I accordingly took the formal date of confirmed dismissal as the 9th November 2015, the first meeting between the parties since October 2014, and the claim is in time.
Taking all the evidence, both oral and written produced I find that the claim for Unfair Dismissal is well founded. No procedures of any nature were followed.
However in mitigation for the Respondent the first contact the Complaint made with the Respondent in approximately 9 months was the Personal Injuries letter from his legal representative on the 5th June 2015 followed by the personal meeting on the 9th November 2015 where he was clearly informed that he had been dismissed – effectively for walking away in October 2014.
A concerned employee would have made early and regular contact with his employer throughout his sick absence period.

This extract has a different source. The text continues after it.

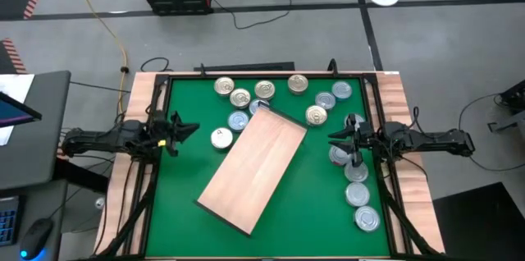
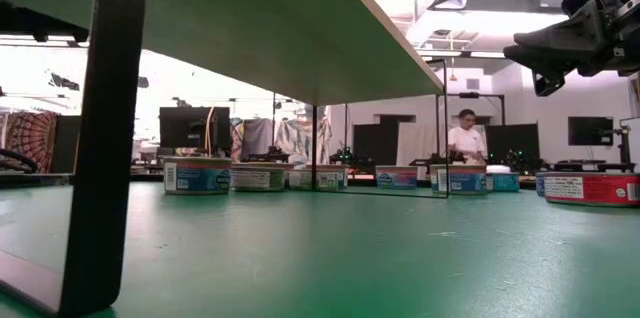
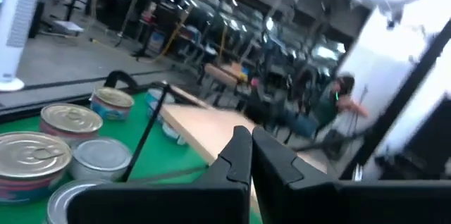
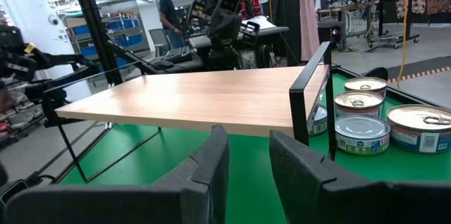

Legal Representatives came on record to the Respondent on the 5th June 2015 in relation to a Personal Injuries claim by the Complainant but did not file a WRC claim until 18th December 2015. I could not see in the limited PI paperwork given in evidence any efforts by the Legal Representatives or indeed the Complainant personally to clarify the employer/employee relationship at that stage in June. The legal status of the employee at that time –June 2015 - should have been clarified by the parties or certainly by their legal Representatives.
The Respondent failed to follow proper procedures in relation to an employee on what was effectively long term absence. However the efforts of the Complainant to keep in contact with the Respondent were very haphazard.
I award the Complainant the sum of 26 weeks’ pay (€327.71 average weekly nett pay). (€ 327.71 x 26 = €8,520) reduced by 50% for the contribution of the employee to his dismissal giving a final sum of € 4,260
The minimum notice claim is accordingly valid and I award 4 weeks’ pay = € 327.71 x 4 = €1,310 as a Minimum Notice payment.